Dawn mission detects organics on dwarf planet Ceres

The discovery suggests that Ceres could once have had habitable environments.

Ceres
Ceres: A spectrometer on the Dawn spacecraft has detected organic material on the surface of the dwarf planet Ceres. Credit: NASA/JPL-Caltech/UCLA/MPS/DLR/IDA

PROVIDENCE, R.I. [Brown University] — Scientists working with NASA’s Dawn mission have discovered the presence of organic material — basic building blocks of life —on the dwarf planet Ceres, the largest object in the asteroid belt between Mars and Jupiter.

The findings, published on Feb. 16 in the journal Science, don’t necessarily mean Ceres has or ever had life, but they do indicate a “complex chemical environment [on Ceres], suggesting favorable environments for prebiotic chemistry,” the researchers say. The discovery is the newest surprise turned up by the Dawn spacecraft, which entered orbit around Ceres in 2015. Dawn has already found evidence of water-rich clay minerals Ceres’s surface as well as carbonate minerals indicative of active hydrothermal processes beneath the surface.

This latest finding marks the first definitive detection with a modern spacecraft of organics in the asteroid belt, says Carlé Pieters, co-investigator on the Dawn mission and a professor in the Department of Earth, Environmental and Planetary Sciences at Brown University. She discussed the new findings in an interview.

How would you characterize the significance this discovery?

Organic molecules are among the ingredients necessary for life. Some of the biggest questions in space and planetary science deal with the distribution of organics in the solar system. Where did they come from? How were they formed? How do they relate to the evolution of life? This discovery adds an important piece to the puzzle.

What we’ve found on Ceres is probably the most unambiguous detection of organics on any solar system body other than Earth. We’ve collected meteorites on Earth with organic signatures, which makes us think their parent asteroids may have had organics. But until now we haven’t seen such definitive evidence on any asteroid. So this could help us put together the history of organics in the solar system.

How was the detection made?

It was done using the visible and infrared mapping spectrometer developed by our Italian colleagues, which is flying on the Dawn spacecraft. The instrument analyzes the light reflected from the surface, looking for specific parts of the spectrum where the surface reflectivity varies in a characteristic pattern. That can tell us something about the composition of the surface. There’s a highly diagnostic absorption feature for organics at a wavelength of 3.4 microns, and we saw that signal very clearly on Ceres. But it’s not everywhere. It’s very localized across a particular region.

Ernutet crater
Organics were found scattered around near a crater called Ernutet. Credit: NASA/JPL-Caltech/UCLA/MPS/DLR/IDA

Can you describe that region and where the deposits are within it?

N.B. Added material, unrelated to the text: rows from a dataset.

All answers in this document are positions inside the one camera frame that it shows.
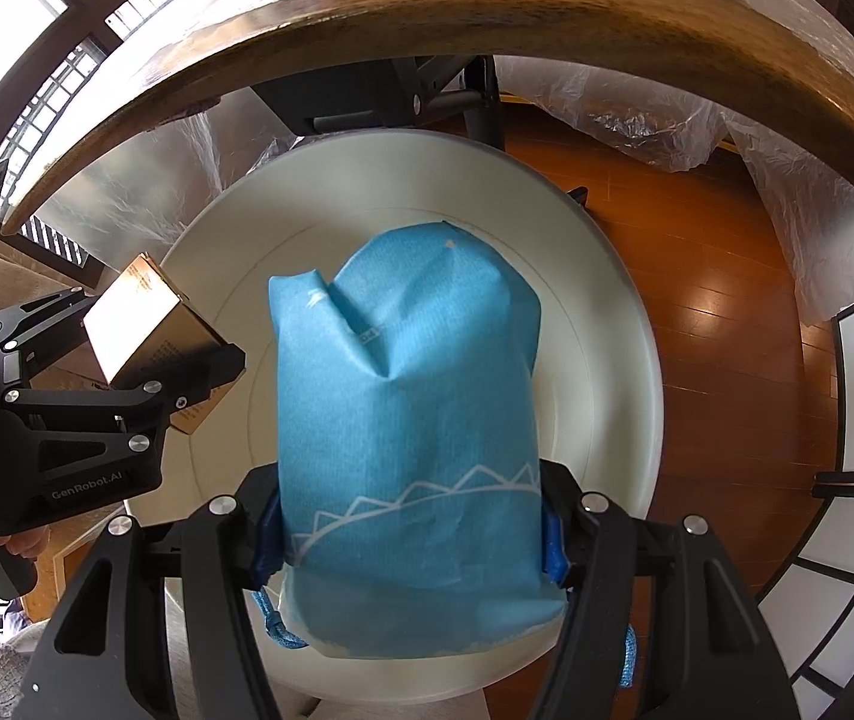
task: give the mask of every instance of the white zigzag pattern
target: white zigzag pattern
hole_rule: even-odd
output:
[[[489,477],[495,484],[483,485],[482,487],[465,488],[471,479],[478,474],[484,474]],[[413,500],[411,495],[417,490],[427,490],[428,494],[420,495]],[[409,506],[415,506],[423,501],[433,501],[438,498],[448,497],[450,495],[467,495],[468,493],[497,493],[498,491],[513,490],[521,491],[522,493],[540,494],[540,479],[534,473],[534,468],[530,464],[525,464],[512,479],[507,479],[501,476],[493,469],[488,469],[487,466],[474,466],[452,487],[447,488],[444,485],[438,485],[433,482],[414,482],[406,488],[395,501],[382,501],[377,498],[369,498],[366,495],[358,495],[353,503],[350,504],[347,511],[343,514],[334,514],[333,512],[317,511],[313,514],[313,531],[311,533],[293,533],[290,540],[293,543],[294,555],[293,564],[299,565],[305,554],[310,551],[315,543],[320,541],[327,533],[342,528],[344,525],[349,525],[351,522],[357,522],[361,519],[369,519],[370,517],[380,517],[382,514],[389,512],[398,512]],[[362,512],[358,512],[360,507],[367,507]],[[329,520],[325,525],[322,525],[323,520]]]

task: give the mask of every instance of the black handle
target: black handle
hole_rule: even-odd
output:
[[[37,567],[28,557],[11,555],[0,547],[0,598],[12,601],[37,586]]]

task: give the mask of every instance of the clothing
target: clothing
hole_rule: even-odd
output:
[[[31,625],[0,644],[1,720],[13,716],[20,699],[20,682],[45,627],[46,623]],[[190,678],[187,627],[182,611],[173,603],[166,605],[166,632],[170,676],[180,720],[202,720]],[[310,720],[489,720],[490,717],[482,691],[415,707],[348,707],[331,701],[318,701],[278,683],[271,682],[270,686],[284,720],[305,720],[307,717]]]

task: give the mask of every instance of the clear plastic table cover
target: clear plastic table cover
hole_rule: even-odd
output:
[[[175,71],[183,37],[273,1],[279,0],[191,0],[188,15],[176,19],[161,11],[157,23],[147,22],[118,52],[129,49],[122,61],[131,63],[132,89],[121,98],[102,95],[94,75],[27,167],[13,199],[76,141],[78,130]],[[854,38],[817,2],[742,1],[854,76]],[[702,164],[729,127],[795,276],[801,318],[821,322],[854,302],[854,188],[803,149],[697,95],[615,71],[499,57],[498,72],[502,90],[665,170]],[[118,146],[68,181],[39,216],[112,268],[140,251],[159,258],[221,191],[295,140],[253,92],[238,90],[203,113]],[[831,265],[824,266],[828,257]]]

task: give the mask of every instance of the black mechanical device
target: black mechanical device
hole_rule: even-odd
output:
[[[255,89],[299,134],[465,112],[472,137],[502,148],[491,57],[420,57],[335,71],[338,80],[353,77],[358,89],[376,76],[392,97],[371,89],[364,98],[361,89],[350,100],[327,98],[326,76]],[[442,92],[461,72],[462,88]],[[294,98],[302,105],[284,107]],[[226,346],[157,371],[135,389],[31,389],[32,377],[82,343],[94,300],[63,290],[0,312],[1,536],[158,487],[177,401],[203,401],[243,368],[243,352]],[[640,717],[798,720],[771,635],[702,518],[673,526],[631,519],[603,495],[582,493],[564,466],[548,461],[541,461],[541,484],[544,570],[567,590],[569,603],[531,720],[609,716],[636,576],[654,578]],[[115,517],[47,625],[16,717],[176,720],[164,578],[181,577],[203,717],[280,720],[244,591],[264,586],[283,555],[276,466],[253,469],[236,495],[214,498],[179,522],[142,528],[132,517]],[[35,581],[28,560],[0,548],[4,597],[24,594]]]

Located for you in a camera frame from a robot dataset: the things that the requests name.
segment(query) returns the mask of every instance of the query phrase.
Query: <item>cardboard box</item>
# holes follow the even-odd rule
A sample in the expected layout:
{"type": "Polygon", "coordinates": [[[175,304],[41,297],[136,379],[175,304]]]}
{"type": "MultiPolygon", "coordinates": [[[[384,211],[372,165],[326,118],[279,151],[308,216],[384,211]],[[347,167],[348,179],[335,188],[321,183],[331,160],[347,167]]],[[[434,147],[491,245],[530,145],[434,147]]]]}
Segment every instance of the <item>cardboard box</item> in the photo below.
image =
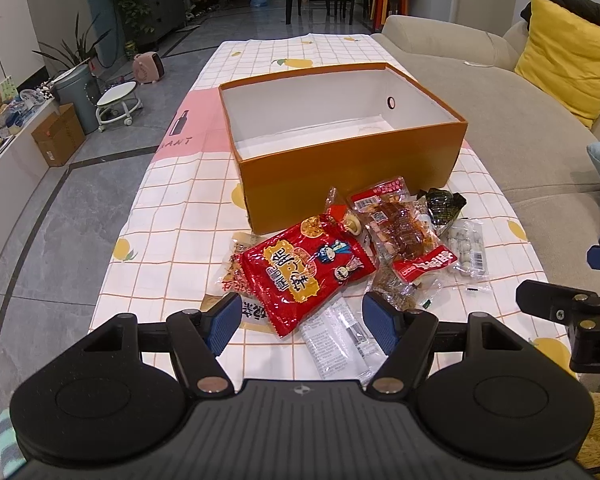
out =
{"type": "Polygon", "coordinates": [[[52,168],[64,166],[84,142],[73,104],[61,105],[60,114],[49,115],[31,135],[52,168]]]}
{"type": "Polygon", "coordinates": [[[467,122],[388,63],[321,66],[220,85],[251,227],[285,229],[395,175],[442,187],[467,122]]]}

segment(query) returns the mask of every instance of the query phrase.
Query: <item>cabinet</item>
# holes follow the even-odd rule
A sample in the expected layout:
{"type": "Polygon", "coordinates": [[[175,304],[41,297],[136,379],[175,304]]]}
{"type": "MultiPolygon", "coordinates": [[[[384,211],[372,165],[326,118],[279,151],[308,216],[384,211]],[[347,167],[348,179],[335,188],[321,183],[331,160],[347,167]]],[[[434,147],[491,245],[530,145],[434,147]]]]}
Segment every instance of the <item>cabinet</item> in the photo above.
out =
{"type": "Polygon", "coordinates": [[[155,43],[174,28],[183,27],[187,23],[184,0],[141,0],[141,2],[149,7],[151,14],[147,16],[145,23],[153,27],[154,31],[138,35],[136,44],[139,46],[155,43]]]}

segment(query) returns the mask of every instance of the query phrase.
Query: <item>sofa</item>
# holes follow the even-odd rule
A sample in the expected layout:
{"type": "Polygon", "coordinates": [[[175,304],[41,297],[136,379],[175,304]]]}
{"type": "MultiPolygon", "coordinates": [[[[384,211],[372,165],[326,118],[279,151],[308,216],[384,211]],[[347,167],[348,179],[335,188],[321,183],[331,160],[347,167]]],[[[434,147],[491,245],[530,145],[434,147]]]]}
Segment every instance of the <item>sofa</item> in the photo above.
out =
{"type": "Polygon", "coordinates": [[[526,22],[504,37],[390,16],[373,38],[468,121],[466,140],[509,200],[552,283],[600,294],[587,265],[600,238],[600,178],[586,147],[600,140],[553,97],[514,71],[526,22]]]}

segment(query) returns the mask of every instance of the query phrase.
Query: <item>tablecloth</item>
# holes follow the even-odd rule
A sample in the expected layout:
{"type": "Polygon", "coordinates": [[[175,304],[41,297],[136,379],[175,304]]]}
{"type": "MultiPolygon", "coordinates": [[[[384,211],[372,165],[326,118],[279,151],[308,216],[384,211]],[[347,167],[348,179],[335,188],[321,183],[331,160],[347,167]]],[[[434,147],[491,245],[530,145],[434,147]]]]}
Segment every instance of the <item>tablecloth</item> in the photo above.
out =
{"type": "MultiPolygon", "coordinates": [[[[307,66],[382,60],[408,73],[365,35],[309,34],[223,43],[185,97],[146,170],[120,231],[90,330],[120,312],[133,312],[139,322],[156,322],[199,307],[233,233],[249,231],[224,119],[213,105],[219,84],[307,66]]],[[[467,199],[462,216],[482,222],[490,279],[486,290],[478,292],[445,287],[430,312],[441,320],[465,321],[469,312],[484,311],[525,339],[542,336],[566,342],[564,327],[517,308],[518,283],[546,278],[513,209],[466,143],[446,188],[467,199]]],[[[343,291],[360,319],[365,286],[363,280],[343,291]]],[[[173,374],[168,354],[144,354],[142,359],[173,374]]],[[[280,339],[238,329],[218,359],[236,388],[243,378],[319,379],[297,331],[280,339]]],[[[460,359],[459,353],[437,354],[432,372],[460,359]]]]}

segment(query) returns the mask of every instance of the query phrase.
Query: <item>metal screw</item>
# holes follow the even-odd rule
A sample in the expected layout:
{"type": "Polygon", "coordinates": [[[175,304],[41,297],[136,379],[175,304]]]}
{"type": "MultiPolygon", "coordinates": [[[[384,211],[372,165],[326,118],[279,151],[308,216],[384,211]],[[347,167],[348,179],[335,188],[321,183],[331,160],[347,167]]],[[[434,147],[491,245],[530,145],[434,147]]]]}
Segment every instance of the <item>metal screw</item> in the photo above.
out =
{"type": "Polygon", "coordinates": [[[376,379],[372,386],[381,394],[396,394],[404,388],[404,383],[394,377],[383,377],[376,379]]]}
{"type": "Polygon", "coordinates": [[[591,330],[592,328],[596,327],[596,322],[590,319],[583,319],[580,322],[580,326],[583,327],[585,330],[591,330]]]}
{"type": "Polygon", "coordinates": [[[229,386],[228,381],[222,377],[203,377],[198,381],[198,389],[206,394],[223,392],[229,386]]]}

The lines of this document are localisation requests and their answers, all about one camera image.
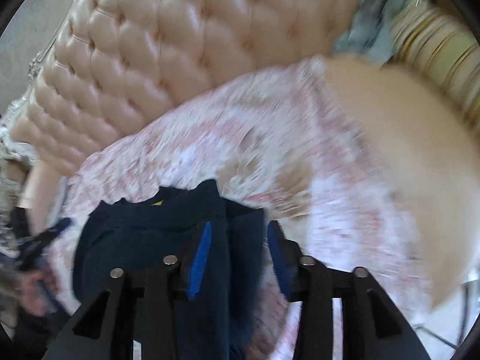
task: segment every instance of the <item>folded black garment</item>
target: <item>folded black garment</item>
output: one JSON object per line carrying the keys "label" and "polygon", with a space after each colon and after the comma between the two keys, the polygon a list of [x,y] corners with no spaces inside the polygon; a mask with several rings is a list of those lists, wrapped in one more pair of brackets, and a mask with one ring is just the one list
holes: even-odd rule
{"label": "folded black garment", "polygon": [[142,270],[179,254],[204,222],[210,223],[211,243],[200,290],[195,300],[174,302],[178,356],[244,359],[253,333],[265,218],[262,209],[221,198],[214,180],[194,190],[161,187],[141,203],[100,202],[75,252],[75,296],[80,302],[94,296],[114,268]]}

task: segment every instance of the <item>tufted leather sofa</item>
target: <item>tufted leather sofa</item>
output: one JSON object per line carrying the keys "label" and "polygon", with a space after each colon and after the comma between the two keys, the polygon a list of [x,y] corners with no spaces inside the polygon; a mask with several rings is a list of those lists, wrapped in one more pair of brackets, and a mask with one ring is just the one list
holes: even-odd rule
{"label": "tufted leather sofa", "polygon": [[[77,0],[11,136],[41,161],[21,205],[35,231],[61,176],[205,90],[328,55],[360,0]],[[442,94],[402,66],[328,61],[345,111],[389,162],[421,232],[438,304],[476,263],[480,156]]]}

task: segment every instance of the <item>human hand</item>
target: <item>human hand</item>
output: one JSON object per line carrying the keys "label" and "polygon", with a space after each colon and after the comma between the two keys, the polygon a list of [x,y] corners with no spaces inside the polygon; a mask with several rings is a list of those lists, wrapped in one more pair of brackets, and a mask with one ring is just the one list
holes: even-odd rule
{"label": "human hand", "polygon": [[57,282],[50,267],[28,271],[21,274],[20,278],[20,304],[29,313],[43,317],[47,307],[47,300],[39,288],[39,281],[43,280],[46,287],[56,294]]}

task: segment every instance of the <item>striped pillow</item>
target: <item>striped pillow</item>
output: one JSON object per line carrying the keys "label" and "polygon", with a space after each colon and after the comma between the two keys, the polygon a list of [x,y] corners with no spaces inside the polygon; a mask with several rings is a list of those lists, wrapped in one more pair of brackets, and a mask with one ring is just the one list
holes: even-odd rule
{"label": "striped pillow", "polygon": [[480,47],[470,30],[429,4],[393,22],[395,58],[432,79],[475,132],[480,131]]}

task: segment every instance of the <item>silver screw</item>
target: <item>silver screw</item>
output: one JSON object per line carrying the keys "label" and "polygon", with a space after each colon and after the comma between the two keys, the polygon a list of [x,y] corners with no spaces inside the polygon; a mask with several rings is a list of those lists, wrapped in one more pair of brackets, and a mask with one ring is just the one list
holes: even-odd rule
{"label": "silver screw", "polygon": [[300,257],[300,264],[303,266],[314,266],[315,259],[311,256],[301,256]]}
{"label": "silver screw", "polygon": [[114,279],[121,278],[122,275],[123,275],[123,269],[121,268],[112,269],[110,272],[110,277]]}
{"label": "silver screw", "polygon": [[353,273],[355,276],[357,276],[357,278],[366,278],[368,276],[368,271],[365,268],[362,268],[361,266],[358,268],[355,268]]}
{"label": "silver screw", "polygon": [[170,254],[168,256],[165,256],[163,258],[163,263],[166,265],[166,266],[172,266],[174,264],[176,264],[178,261],[178,258],[177,256],[174,256],[173,254]]}

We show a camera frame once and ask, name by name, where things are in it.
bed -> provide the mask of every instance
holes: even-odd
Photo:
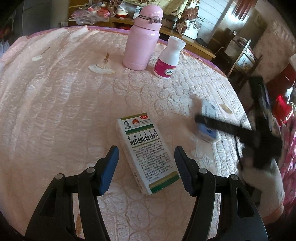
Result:
[[[120,117],[148,112],[172,153],[181,145],[215,175],[237,171],[234,138],[218,132],[216,141],[207,143],[195,135],[192,118],[206,98],[220,120],[250,127],[225,75],[182,51],[172,77],[157,78],[153,66],[166,44],[161,40],[146,70],[126,69],[121,59],[127,34],[102,27],[59,28],[19,38],[0,59],[0,210],[21,234],[57,173],[76,175],[117,145],[120,158],[111,186],[98,197],[111,240],[182,239],[195,198],[181,180],[151,196],[141,194],[115,131]],[[115,73],[91,72],[88,66],[101,63],[106,53]],[[75,197],[73,203],[83,237]],[[209,238],[217,231],[219,204],[217,194]]]

bottle cap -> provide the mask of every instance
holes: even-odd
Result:
[[[182,48],[182,49],[186,45],[186,43],[183,40],[181,40],[181,39],[179,39],[179,38],[177,38],[175,36],[170,36],[168,38],[168,44],[176,45],[176,46],[178,46],[179,48]]]
[[[143,7],[140,12],[140,16],[136,17],[134,22],[135,25],[159,31],[161,28],[161,20],[163,18],[163,10],[157,5],[147,5]]]

green stripe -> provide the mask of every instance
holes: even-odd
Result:
[[[140,132],[140,131],[145,131],[145,130],[148,130],[148,129],[151,129],[151,128],[154,128],[153,124],[146,125],[146,126],[141,126],[141,127],[126,131],[126,135],[134,134],[134,133]]]
[[[138,115],[131,115],[131,116],[123,117],[123,118],[120,118],[120,119],[121,119],[122,121],[124,121],[124,120],[127,120],[127,119],[131,119],[131,118],[139,117],[139,116],[142,116],[142,115],[147,115],[147,113],[142,113],[142,114],[138,114]]]
[[[179,175],[173,176],[171,179],[159,184],[158,186],[154,187],[151,189],[152,193],[156,193],[159,190],[171,185],[172,183],[174,183],[175,181],[177,181],[179,179]]]
[[[150,142],[157,141],[157,140],[159,140],[159,139],[160,139],[160,138],[155,139],[155,140],[152,140],[152,141],[149,141],[149,142],[145,142],[145,143],[140,144],[140,145],[138,145],[138,146],[146,145],[146,144],[148,144],[148,143],[150,143]]]

pink blanket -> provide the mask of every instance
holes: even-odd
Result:
[[[237,125],[243,120],[243,126],[250,127],[228,79],[186,51],[169,80],[157,78],[152,70],[166,47],[162,43],[146,70],[124,68],[127,34],[86,26],[59,28],[21,37],[0,59],[0,210],[21,234],[57,173],[76,175],[117,145],[121,154],[110,188],[98,198],[110,239],[182,239],[195,199],[181,180],[153,195],[141,194],[115,130],[123,116],[149,112],[171,153],[182,145],[190,158],[215,175],[237,172],[235,139],[223,132],[213,143],[198,139],[191,118],[198,100],[206,98],[220,120]],[[90,71],[107,53],[116,72]],[[77,234],[83,238],[75,195],[73,208]],[[219,210],[217,195],[209,238],[217,233]]]
[[[284,205],[287,205],[296,197],[296,116],[290,117],[281,131],[284,137],[284,163],[280,172],[285,191]]]

pink water bottle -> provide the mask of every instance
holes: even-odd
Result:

We made the detection in an area in the northern part of Ceres, near a crater called Ernutet. It’s a heavily cratered area, which means it’s a well developed, fairly old surface. The organic deposits are scattered through the Ernutet region. Some of deposits are very tight and localized. Some are more diffuse. So it’s not a uniform distribution. It’s more scattered.

Is there a sense of where these materials came from?

It’s hard at this point to say for certain, but we do have some hypotheses. There’s some reason to suspect that these formed internally within Ceres and were brought to the surface. One of the other big surprises to come out of the Dawn mission had to do with strange-looking extremely bright areas we detected in another crater called Occator. Those small spots turned out to be concentrations carbonate minerals, probably extruded onto the surface along with some kind of volatile material. As the volatiles were lost into space, we were left with these carbonate deposits. That finding clarified the idea that there are hydrothermal processes going on within or below the crust of Ceres. So it makes a well-integrated hypothesis that these organics could have been created by internal processes and later exposed on the surface as well.

That’s one good hypothesis, but it’s not the only one. It’s possible, for example, that these materials could have been delivered to Ceres as a cloud of debris from an external source traveling through the solar system. There are high-resolution data available from Dawn that provide the geologic context for these deposits. We’re looking at those data now, which will help us to pin down the origin of these materials.

What does this say about the possibility of life on Ceres?

Even before we sent the Dawn spacecraft to Ceres, we knew by its low density that it probably had lots of water ice beneath its surface. Since then, Dawn has found clay minerals virtually everywhere on Ceres as well as ammoniated minerals and evidence of local hydrothermal activity. Now we’ve added organics. Together, those are the essential ingredients for life. However, it doesn’t mean life existed on Ceres. It’s kind of like baking a cake. You can have all the ingredients, but if you don’t put them together properly, you don’t end up with a cake. So there is still plenty of work to be done before we can start thinking about whether microbes were able to form on Ceres.

Altogether, it’s an exciting discovery and we’re certainly looking forward to investigating it further.